Perlahan Viola mendekati suaminya yang duduk di sofa, ia menyenderkan kepalanya di bahu Beni. Tak lupa kata-kata rayuan dikeluarkan, agar Beni melupakan masalah tadi.
"Sayang, aku lapar sekali. Mau kan kamu temani aku ke restoran seafood terdekat," ucap Viola, dengan nada manjanya.
"Ayo aku antarkan," kata Beni.
Viola mengedipkan sebelah matanya, ketika lewat di depan Tina. Ia memberikan kode kalau berhasil membujuk Beni, agar tidak marah lagi. Untung saja Beni mau menuruti kemauannya dan tidak menolak sama sekali.
"Ben, aku mau jalan kaki," pinta Viola, sengaja mengulur waktu.
"Kamu yakin kuat jalan jauh? Beni ragu istrinya bisa jalan kaki sejauh dua kilometer.
Viola menganggukkan kepalanya, sambil menggandeng tangan Beni. Mereka berdua berjalan pelan, sambil bercerita panjang lebar tetang masa lalu mereka.
Berbeda dari biasanya, Beni sangat perhatian kali ini. Ia sering bertanya apakah istrinya kelelahan atau tidak, padahal baru berjalan sebentar.
Keringat bercucuran di wajah Viola dan Beni, mereka berdua rela terkena terik matahari yang begitu panas seperti di atas kepala. Walaupun terasa lelah, keduanya menahan dan saling berpura-pura kuat.
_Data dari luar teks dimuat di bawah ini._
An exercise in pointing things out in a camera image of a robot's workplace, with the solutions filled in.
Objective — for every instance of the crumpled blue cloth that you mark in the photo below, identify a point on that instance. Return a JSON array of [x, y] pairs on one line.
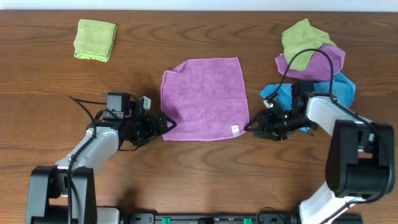
[[343, 88]]

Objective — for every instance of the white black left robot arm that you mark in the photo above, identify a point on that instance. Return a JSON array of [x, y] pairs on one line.
[[65, 191]]

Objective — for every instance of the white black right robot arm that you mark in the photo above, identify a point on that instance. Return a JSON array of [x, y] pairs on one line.
[[360, 164]]

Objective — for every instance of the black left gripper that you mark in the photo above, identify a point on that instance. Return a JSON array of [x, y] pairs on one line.
[[153, 130]]

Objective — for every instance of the crumpled olive green cloth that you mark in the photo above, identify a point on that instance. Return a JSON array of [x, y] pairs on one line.
[[302, 36]]

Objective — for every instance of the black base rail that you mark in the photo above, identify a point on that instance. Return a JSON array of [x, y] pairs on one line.
[[149, 218]]

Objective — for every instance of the purple microfiber cloth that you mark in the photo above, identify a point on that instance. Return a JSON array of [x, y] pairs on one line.
[[206, 98]]

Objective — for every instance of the folded green cloth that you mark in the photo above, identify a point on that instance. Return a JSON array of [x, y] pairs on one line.
[[94, 40]]

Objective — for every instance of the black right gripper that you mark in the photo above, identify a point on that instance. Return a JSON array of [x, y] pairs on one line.
[[265, 122]]

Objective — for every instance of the crumpled purple cloth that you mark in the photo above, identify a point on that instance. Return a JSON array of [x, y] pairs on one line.
[[313, 65]]
"Bisa lecet kakiku, kalau tidak istirahat dulu," batin Viola, menatap Beni sambil tersenyum.
Raut wajah Viola tidak bisa membohongi Beni, ia langsung menyodorkan punggungnya agar istrinya naik ke atas. Namun, Viola menolak ia membuktikan kalau tidak merasa lelah.
Tak lama kemudian, mereka berdua sampai di sebuah restoran seafood yang cukup terkenal. Viola langsung memesan olahan kepiting yang diinginkan, sedangkan Beni memilih nasi goreng seafood.
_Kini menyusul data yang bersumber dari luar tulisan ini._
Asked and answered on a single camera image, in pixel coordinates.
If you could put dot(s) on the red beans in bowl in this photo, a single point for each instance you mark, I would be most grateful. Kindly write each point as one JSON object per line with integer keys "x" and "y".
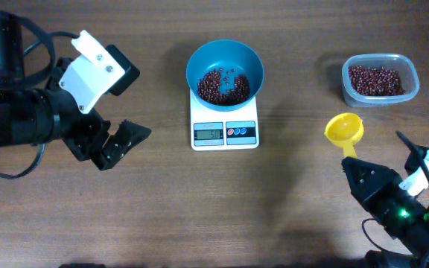
{"x": 220, "y": 88}

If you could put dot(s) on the white digital kitchen scale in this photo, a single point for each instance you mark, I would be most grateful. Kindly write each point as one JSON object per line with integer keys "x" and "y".
{"x": 223, "y": 130}

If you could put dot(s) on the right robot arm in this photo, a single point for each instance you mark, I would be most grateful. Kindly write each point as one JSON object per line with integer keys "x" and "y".
{"x": 415, "y": 238}

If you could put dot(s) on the clear plastic container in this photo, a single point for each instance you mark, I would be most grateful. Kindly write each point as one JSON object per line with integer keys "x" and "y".
{"x": 403, "y": 65}

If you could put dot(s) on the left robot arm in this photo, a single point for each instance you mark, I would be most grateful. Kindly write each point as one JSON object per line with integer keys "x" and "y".
{"x": 45, "y": 98}

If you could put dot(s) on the yellow measuring scoop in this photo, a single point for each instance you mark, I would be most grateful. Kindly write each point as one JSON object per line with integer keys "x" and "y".
{"x": 345, "y": 131}

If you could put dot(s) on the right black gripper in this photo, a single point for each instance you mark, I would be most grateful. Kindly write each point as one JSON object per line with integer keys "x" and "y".
{"x": 382, "y": 190}

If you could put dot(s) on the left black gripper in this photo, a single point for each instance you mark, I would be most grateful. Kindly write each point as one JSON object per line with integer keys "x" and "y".
{"x": 82, "y": 131}

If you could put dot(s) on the blue plastic bowl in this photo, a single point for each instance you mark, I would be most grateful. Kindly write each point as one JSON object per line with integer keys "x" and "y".
{"x": 226, "y": 54}
Selera makan Viola dan Beni memang terkadang berbeda, tetapi mereka saling mengerti dan menghargai. Baru juga duduk di bangku paling ujung, tiba-tiba Lidia datang menghampiri mereka.
"Ben, selera makanku mendadak hilang. Lihatlah!" Viola menunjuk ke arah Lidia yang berjalan menuju ke arah meja mereka.
"Biarkan saja, Sayang." Beni hanya melirik sebentar.
Lidia marah-marah dengan Beni, karena saat kakinya sakit tidak dijenguk. Apalagi tatapan sengitnya ke Viola, seakan memangsanya hidup-hidup.
Ketika Lidia berteriak-teriak, Viola menutup kedua telinganya. Suara Lidia sangat berisik, menganggu kenyamanan orang yang sedang makan.
"Beni, antarkan aku pulang sekarang juga," ucap Lidia, mendudukkan diri di sebelah Viola.
"Kamu tidak lihat aku sama siapa? Aku lagi apa?" tanya Beni menatap penuh kekesalan.
Lama-lama Viola tidak tahan, melihat suaminya diganggu oleh wanita lain. Ia langsung meminta satpam, agar mengusir Lidia.
"Keterlaluan lo! Dasar istri tidak berguna!" maki Lidia, marah karena didatangi seorang satpam.
Viola tersenyum tipis, ia sengaja memilih diam agar orang-orang yang sedang makan tidak ikut mengusirnya juga.
"Sayang, aku bangga kamu berani dengan Lidia," kata Beni, memuji istrinya.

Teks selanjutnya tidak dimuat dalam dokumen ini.